Circulating Adipose Fatty Acid Binding Protein Is a New Link Underlying Obesity-Associated Breast/Mammary Tumor Development

Highlights

• Circulating levels of A-FABP are elevated in obesity-associated breast cancer

• Soluble A-FABP promotes mammary tumor stemness and aggressiveness

• A-FABP-induced ALDH1 activity is dependent on IL-6/STAT3 signaling

• A-FABP deficiency uncouples HFD-induced obesity and mammary tumor development

Summary

It is clear that obesity increases the risk of many types of cancer, including breast cancer. However, the underlying molecular mechanisms by which obesity is linked to cancer risk remain to be defined. Herein, we report that circulating adipose fatty acid binding protein (A-FABP) promotes obesity-associated breast cancer development. Using clinical samples, we demonstrated that circulating A-FABP levels were significantly increased in obese patients with breast cancer in comparison with those without breast cancer.

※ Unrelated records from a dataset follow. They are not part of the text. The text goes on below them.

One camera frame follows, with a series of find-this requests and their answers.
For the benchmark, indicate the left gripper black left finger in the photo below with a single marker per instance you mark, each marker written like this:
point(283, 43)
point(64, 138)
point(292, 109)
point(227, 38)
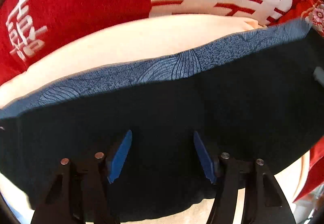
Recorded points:
point(80, 191)

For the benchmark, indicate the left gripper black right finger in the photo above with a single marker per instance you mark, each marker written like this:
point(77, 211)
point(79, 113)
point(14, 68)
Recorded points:
point(264, 200)

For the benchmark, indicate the dark blue patterned pants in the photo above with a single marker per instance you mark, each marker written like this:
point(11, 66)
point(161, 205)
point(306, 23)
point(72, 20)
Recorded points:
point(250, 96)

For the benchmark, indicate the cream sofa cushion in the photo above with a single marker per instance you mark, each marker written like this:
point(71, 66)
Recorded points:
point(137, 40)

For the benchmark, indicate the red floral gold-trim cushion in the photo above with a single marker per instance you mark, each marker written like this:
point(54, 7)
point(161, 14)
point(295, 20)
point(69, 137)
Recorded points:
point(312, 12)

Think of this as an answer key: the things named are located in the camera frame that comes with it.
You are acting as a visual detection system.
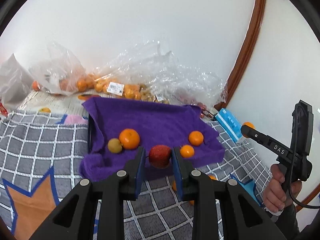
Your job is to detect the small yellow-green fruit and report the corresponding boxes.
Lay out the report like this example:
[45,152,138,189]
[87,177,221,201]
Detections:
[107,138,123,154]

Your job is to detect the large orange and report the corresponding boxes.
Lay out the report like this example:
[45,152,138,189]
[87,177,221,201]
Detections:
[171,181,177,191]
[119,128,140,150]

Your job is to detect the brown wooden frame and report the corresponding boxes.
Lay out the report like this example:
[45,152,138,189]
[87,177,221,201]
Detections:
[225,0,319,198]

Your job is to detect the large orange right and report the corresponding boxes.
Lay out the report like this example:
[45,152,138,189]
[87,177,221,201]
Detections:
[119,128,140,150]

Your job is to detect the person's right hand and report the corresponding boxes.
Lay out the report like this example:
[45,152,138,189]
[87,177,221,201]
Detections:
[263,164,293,213]

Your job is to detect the purple towel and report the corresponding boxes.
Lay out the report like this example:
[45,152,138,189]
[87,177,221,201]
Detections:
[79,97,225,181]

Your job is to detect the oval glossy orange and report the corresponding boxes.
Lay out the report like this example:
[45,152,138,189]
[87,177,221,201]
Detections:
[209,174,217,180]

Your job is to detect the bagged oranges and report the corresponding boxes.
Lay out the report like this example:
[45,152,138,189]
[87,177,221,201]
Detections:
[31,74,169,104]

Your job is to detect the blue tissue pack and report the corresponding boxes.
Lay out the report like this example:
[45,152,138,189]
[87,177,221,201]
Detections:
[215,108,242,142]

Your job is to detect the red dates packet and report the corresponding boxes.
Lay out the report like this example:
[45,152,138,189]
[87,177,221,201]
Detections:
[175,93,216,121]

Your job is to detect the small orange left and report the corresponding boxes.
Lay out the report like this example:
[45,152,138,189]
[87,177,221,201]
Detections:
[180,145,195,158]

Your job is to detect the clear plastic bags pile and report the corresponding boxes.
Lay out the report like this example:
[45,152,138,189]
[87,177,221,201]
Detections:
[29,41,227,108]

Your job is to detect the large orange lower left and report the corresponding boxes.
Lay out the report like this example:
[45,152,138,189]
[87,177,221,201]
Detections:
[171,181,177,191]

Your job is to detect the red apple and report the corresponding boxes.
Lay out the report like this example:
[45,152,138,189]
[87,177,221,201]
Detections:
[148,145,172,168]

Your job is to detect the medium orange centre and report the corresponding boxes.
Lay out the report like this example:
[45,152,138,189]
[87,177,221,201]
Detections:
[188,131,204,146]

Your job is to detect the white plastic bag left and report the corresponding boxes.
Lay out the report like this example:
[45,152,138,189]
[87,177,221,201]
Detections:
[0,54,34,112]

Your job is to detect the grey checkered blanket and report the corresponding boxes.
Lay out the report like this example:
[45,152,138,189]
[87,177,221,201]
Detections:
[1,112,271,239]

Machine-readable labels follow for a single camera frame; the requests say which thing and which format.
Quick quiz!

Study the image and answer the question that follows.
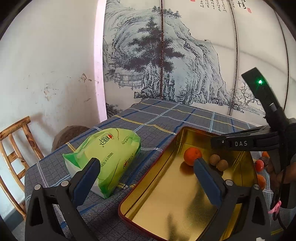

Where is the blue plaid tablecloth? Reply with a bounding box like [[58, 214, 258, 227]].
[[24, 97, 296, 241]]

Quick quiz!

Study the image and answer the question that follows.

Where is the bamboo chair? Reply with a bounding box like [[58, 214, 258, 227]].
[[0, 116, 45, 220]]

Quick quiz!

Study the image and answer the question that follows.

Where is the red gold metal tin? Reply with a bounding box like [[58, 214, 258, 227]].
[[118, 127, 258, 240]]

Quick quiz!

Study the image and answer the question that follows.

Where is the green tissue pack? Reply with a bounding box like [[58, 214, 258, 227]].
[[63, 128, 141, 199]]

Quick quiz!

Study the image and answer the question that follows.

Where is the grey round stone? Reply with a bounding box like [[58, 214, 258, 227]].
[[51, 126, 89, 152]]

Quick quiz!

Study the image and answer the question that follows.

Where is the landscape painted sliding screen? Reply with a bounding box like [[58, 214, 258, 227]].
[[102, 1, 295, 125]]

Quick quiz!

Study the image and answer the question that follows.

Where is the black cable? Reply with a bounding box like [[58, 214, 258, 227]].
[[268, 185, 296, 235]]

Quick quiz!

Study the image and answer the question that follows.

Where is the orange tangerine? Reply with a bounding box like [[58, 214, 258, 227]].
[[261, 151, 270, 158], [183, 147, 202, 166]]

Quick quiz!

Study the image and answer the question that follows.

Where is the dark passion fruit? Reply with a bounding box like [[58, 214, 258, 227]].
[[259, 156, 269, 167]]

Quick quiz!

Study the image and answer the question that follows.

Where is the red tomato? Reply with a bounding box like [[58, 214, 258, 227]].
[[254, 159, 264, 173]]

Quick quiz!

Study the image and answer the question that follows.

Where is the orange persimmon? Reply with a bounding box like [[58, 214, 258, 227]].
[[257, 174, 266, 190]]

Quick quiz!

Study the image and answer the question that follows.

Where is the person right hand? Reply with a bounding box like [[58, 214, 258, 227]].
[[266, 159, 296, 192]]

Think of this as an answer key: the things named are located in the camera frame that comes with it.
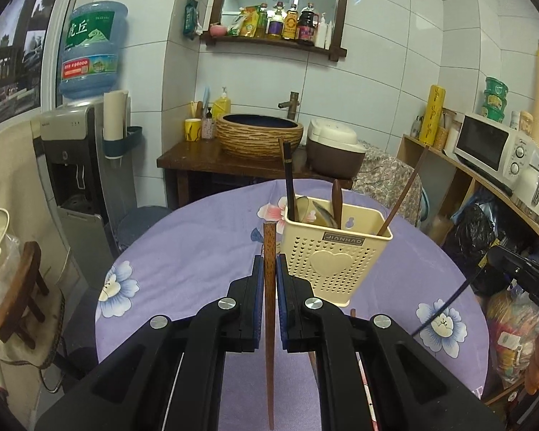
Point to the dark wooden sink table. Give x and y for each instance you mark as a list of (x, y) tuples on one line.
[(194, 170)]

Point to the wooden shelf unit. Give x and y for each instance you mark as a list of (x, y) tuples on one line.
[(456, 183)]

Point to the woven basin sink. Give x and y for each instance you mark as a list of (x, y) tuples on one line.
[(250, 136)]

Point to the wall shelf with bottles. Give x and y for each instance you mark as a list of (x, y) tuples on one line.
[(306, 25)]

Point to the paper cup stack holder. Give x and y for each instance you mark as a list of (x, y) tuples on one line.
[(118, 138)]

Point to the small wooden stool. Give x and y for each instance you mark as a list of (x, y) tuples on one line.
[(19, 297)]

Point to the yellow tall box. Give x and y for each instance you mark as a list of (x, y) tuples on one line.
[(432, 115)]

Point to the floral cloth covered chair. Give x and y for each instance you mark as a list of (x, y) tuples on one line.
[(383, 177)]

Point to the bronze faucet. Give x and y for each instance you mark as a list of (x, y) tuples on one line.
[(291, 105)]

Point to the yellow mug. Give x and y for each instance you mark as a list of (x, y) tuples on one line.
[(192, 129)]

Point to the brown white rice cooker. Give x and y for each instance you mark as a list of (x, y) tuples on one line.
[(333, 149)]

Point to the black plastic bag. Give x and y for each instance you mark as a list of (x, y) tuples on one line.
[(475, 229)]

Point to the white microwave oven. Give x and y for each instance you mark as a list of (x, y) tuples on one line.
[(495, 151)]

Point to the blue water bottle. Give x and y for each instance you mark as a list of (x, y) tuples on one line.
[(92, 44)]

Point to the green stacked bowls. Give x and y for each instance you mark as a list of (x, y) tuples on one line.
[(495, 99)]

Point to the beige plastic utensil holder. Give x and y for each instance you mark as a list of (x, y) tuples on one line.
[(335, 261)]

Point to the dark wooden spoon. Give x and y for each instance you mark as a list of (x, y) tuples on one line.
[(336, 202)]

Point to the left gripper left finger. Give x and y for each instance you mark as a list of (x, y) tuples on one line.
[(251, 307)]

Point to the black chopstick gold band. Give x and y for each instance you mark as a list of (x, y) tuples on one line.
[(470, 280)]

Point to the clear plastic spoon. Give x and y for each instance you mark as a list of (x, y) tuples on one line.
[(305, 212)]

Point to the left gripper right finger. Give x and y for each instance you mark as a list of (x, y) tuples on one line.
[(292, 292)]

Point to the black chopstick group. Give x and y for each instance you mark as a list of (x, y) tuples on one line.
[(289, 181)]

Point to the large metal spoon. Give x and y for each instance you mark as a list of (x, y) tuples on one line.
[(323, 217)]

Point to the yellow soap bottle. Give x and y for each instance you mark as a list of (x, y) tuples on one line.
[(221, 106)]

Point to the water dispenser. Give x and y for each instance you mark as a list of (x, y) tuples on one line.
[(92, 193)]

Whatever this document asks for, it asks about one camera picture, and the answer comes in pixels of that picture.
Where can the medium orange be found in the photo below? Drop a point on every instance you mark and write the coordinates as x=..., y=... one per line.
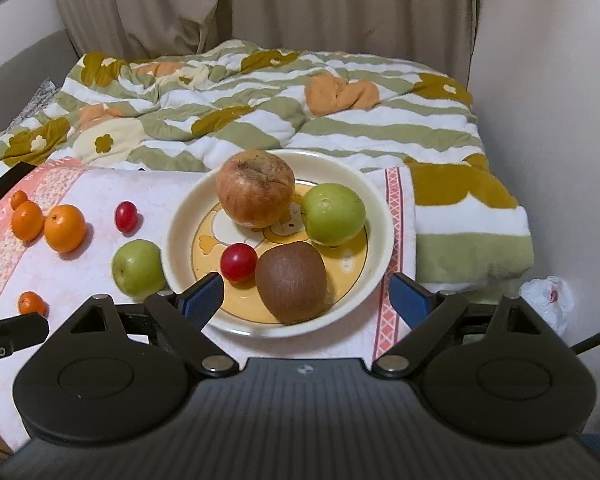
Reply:
x=27, y=221

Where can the green white striped blanket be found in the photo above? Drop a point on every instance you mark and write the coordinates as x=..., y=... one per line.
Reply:
x=192, y=112

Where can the beige curtain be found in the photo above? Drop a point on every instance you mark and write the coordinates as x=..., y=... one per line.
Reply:
x=438, y=33

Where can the pink white floral towel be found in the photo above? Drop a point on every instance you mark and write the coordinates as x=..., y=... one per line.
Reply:
x=65, y=281

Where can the grey patterned pillow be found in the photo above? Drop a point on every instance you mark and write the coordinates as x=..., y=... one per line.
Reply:
x=43, y=95

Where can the red cherry tomato on plate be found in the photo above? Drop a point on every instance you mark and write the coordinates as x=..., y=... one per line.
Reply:
x=238, y=262

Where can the small mandarin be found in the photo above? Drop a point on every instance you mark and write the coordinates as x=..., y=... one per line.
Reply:
x=18, y=198
x=30, y=302

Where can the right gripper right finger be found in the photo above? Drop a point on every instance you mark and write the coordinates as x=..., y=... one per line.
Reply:
x=441, y=321

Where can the green apple on towel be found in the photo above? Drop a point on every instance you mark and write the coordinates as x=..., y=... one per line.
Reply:
x=137, y=269

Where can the grey sofa backrest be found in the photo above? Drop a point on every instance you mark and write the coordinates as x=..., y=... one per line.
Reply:
x=50, y=58

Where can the cream plate with yellow print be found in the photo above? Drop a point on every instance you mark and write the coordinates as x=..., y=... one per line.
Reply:
x=200, y=231

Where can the red cherry tomato on towel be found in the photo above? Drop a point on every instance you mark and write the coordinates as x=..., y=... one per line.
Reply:
x=126, y=217

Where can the green apple on plate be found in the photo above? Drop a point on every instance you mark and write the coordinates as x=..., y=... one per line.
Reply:
x=332, y=214

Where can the red-yellow apple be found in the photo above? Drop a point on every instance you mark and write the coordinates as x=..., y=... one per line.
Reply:
x=255, y=188

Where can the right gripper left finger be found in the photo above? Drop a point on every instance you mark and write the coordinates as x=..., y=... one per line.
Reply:
x=158, y=338

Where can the large orange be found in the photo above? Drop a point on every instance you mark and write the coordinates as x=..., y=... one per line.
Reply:
x=64, y=228

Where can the brown kiwi fruit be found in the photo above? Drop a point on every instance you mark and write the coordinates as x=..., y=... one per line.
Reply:
x=291, y=281

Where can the white plastic bag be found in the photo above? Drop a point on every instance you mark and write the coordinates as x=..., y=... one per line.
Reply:
x=552, y=300

Circulating A-FABP released by adipose tissue directly targeted mammary tumor cells, enhancing tumor stemness and aggressiveness through activation of the IL-6/STAT3/ALDH1 pathway. Importantly, genetic deletion of A-FABP successfully reduced tumor ALHD1 activation and obesity-associated mammary tumor growth and development in different mouse models. Collectively, these data suggest circulating A-FABP as a new link between obesity and breast cancer risk, thereby revealing A-FABP as a potential new therapeutic target for treatment of obesity-associated cancers.